Mesencefalo

    Dizionario di Medicina (2010)

mesencefalo Parte mediana del tronco dell’encefalo, che deriva dalla vescicola cerebrale media dell’encefalo embrionale. Il m. è formato dalla lamina quadrigemina, dalla substantia nigra e dai peduncoli cerebrali e l’acquedotto di Silvio. Nel m. hanno origine i nervi oculomotore e trocleare (rispettiv. III e IV paio dei nervi cranici) deputati, assieme al nervo abducente, all’innervazione dei muscoli dell’occhio. Il m. è zona di passaggio di fibre ascendenti e discendenti, ma anche sede di particolari centri motori, sensitivi e regolatori di attività automatiche (movimenti degli occhi, riflesso fotomotore dell’iride). La parte inferiore del m. (o piede) è costituita quasi esclusivamente da sostanza bianca e contiene le fibre piramidali, destinate in parte al tronco dell’encefalo e in parte al midollo spinale, e quelle della correlazione cerebellare discendente; dal margine interno del piede escono le radici del nervo oculomotore.
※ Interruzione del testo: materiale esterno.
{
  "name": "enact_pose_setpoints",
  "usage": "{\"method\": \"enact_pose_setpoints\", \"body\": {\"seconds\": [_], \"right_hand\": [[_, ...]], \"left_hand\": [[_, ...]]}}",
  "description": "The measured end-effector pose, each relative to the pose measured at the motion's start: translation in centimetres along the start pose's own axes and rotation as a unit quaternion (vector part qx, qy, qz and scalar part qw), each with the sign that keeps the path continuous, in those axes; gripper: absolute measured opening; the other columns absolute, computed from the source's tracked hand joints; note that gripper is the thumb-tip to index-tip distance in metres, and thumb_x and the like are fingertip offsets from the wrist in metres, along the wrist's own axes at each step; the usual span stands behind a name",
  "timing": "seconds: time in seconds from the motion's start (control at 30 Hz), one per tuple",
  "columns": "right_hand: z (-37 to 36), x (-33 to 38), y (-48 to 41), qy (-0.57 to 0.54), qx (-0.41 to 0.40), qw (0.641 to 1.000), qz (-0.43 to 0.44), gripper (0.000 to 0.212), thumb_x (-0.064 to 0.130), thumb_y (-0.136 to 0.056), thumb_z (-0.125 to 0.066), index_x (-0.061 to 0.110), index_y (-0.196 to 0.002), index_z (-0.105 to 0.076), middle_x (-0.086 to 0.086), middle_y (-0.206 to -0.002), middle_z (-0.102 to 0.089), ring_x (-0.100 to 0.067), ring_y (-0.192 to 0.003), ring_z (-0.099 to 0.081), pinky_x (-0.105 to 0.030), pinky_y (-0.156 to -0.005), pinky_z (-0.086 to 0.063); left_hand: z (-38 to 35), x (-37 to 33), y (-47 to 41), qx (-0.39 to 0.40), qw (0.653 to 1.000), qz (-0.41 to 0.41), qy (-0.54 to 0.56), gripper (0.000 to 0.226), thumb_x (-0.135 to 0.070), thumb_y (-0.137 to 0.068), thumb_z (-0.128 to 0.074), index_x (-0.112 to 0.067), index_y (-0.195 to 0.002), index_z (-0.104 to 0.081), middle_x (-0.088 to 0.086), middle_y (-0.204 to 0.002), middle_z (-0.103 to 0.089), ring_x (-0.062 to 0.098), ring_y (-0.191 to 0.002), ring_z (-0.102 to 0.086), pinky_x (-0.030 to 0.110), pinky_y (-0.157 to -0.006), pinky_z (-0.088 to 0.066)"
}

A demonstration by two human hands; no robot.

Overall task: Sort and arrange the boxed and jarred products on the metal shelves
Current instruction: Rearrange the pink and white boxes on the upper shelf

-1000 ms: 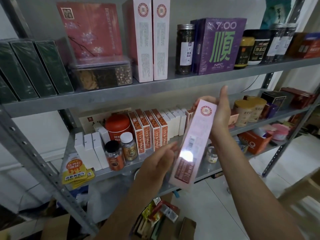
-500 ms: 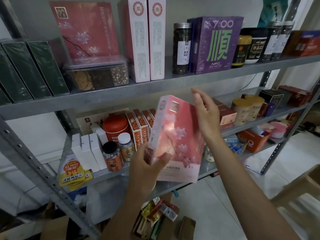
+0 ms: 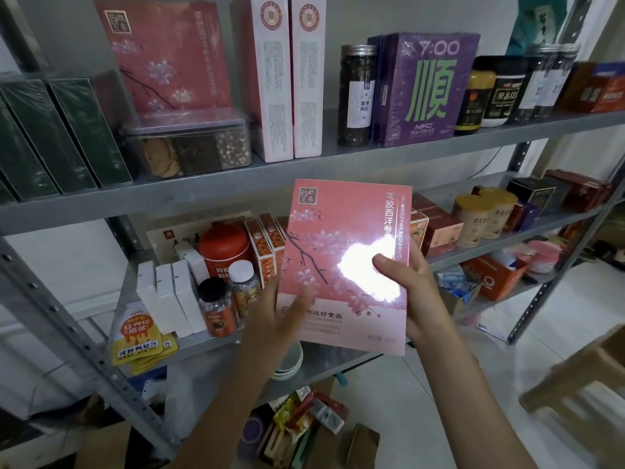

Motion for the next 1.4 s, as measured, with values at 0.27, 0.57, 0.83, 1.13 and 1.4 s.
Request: {"method": "enact_pose_setpoints", "body": {"seconds": [0.27,0.57,0.83,1.13,1.4], "right_hand": [[-1.4,0.8,0.8,-0.011,-0.202,0.979,-0.002,0.055,0.004,-0.081,-0.071,0.024,-0.127,-0.051,-0.011,-0.105,-0.07,-0.025,-0.077,-0.072,-0.032,-0.054,-0.055],[-2.3,1.5,2.9,-0.083,-0.13,0.988,0.008,0.049,0.029,-0.081,-0.071,0.023,-0.126,-0.052,-0.003,-0.106,-0.073,-0.023,-0.101,-0.07,-0.037,-0.075,-0.059],[2.6,5.5,0.7,0.241,-0.117,0.955,0.126,0.088,0.044,-0.064,-0.086,0.044,-0.138,-0.039,0.007,-0.143,-0.045,-0.007,-0.127,-0.048,-0.04,-0.103,-0.047],[2.1,5.9,0.4,0.093,-0.07,0.99,0.084,0.068,0.031,-0.065,-0.08,0.02,-0.127,-0.054,-0.011,-0.116,-0.069,-0.032,-0.107,-0.066,-0.047,-0.087,-0.055],[-0.3,4.1,3.8,0.154,-0.143,0.934,0.289,0.098,0.032,-0.065,-0.082,0.062,-0.136,-0.021,0.0,-0.131,-0.054,-0.012,-0.095,-0.068,-0.02,-0.072,-0.057]], "left_hand": [[-3.6,-0.4,1.7,0.007,0.898,-0.342,-0.278,0.06,-0.011,-0.081,-0.051,-0.005,-0.14,-0.048,0.012,-0.15,-0.04,0.025,-0.145,-0.024,0.055,-0.114,-0.024],[-3.5,-0.7,-0.3,-0.127,0.923,-0.349,-0.102,0.052,-0.025,-0.075,-0.076,-0.002,-0.119,-0.061,0.016,-0.122,-0.065,0.034,-0.119,-0.06,0.055,-0.098,-0.047],[-2.9,1.7,-1.6,0.051,0.914,-0.043,0.401,0.059,-0.013,-0.054,-0.084,-0.025,-0.108,-0.063,0.006,-0.098,-0.072,0.029,-0.097,-0.069,0.039,-0.071,-0.059],[-5.9,1.1,-1.7,0.13,0.813,0.12,0.554,0.085,-0.044,-0.058,-0.09,-0.018,-0.127,-0.049,0.015,-0.108,-0.066,0.031,-0.098,-0.068,0.045,-0.081,-0.057],[-8.5,-2.3,-3.6,0.154,0.812,0.175,0.536,0.08,-0.072,-0.079,-0.044,-0.022,-0.142,-0.046,0.016,-0.134,-0.06,0.038,-0.122,-0.057,0.055,-0.107,-0.04]]}}
Point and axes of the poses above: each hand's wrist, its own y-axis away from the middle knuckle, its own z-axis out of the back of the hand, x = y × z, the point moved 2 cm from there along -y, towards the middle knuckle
Il tegmento, o calotta mesencefalica, è separato dal piede da un nastro di sostanza grigia contenente cellule nervose con abbondante pigmento (la substantia nigra) ed è attraversato dall’acquedotto di Silvio, che fa comunicare il III con il IV ventricolo, circondato da un’area di sostanza grigia. Fra questa e la substantia nigra è situato il nucleo rosso. Nel tegmento mesencefalico è presente, inoltre, parte della formazione reticolare; questa, insieme al nucleo rosso e alla substantia nigra, interviene nella regolazione del tono muscolare. Fra i sistemi di fibre nervose che attraversano questa regione, i più importanti sono il fascio bulbotalamico, o lemnisco mediale, attraverso il quale gli stimoli sensitivi dal midollo e dal bulbo giungono al talamo, e il fascio longitudinale posteriore, del quale fanno parte fibre che provvedendo ad assicurare i movimenti sinergici degli occhi. Il tetto del m. è costituito dalla lamina quadrigemina, connessa con i corpi genicolati del diencefalo.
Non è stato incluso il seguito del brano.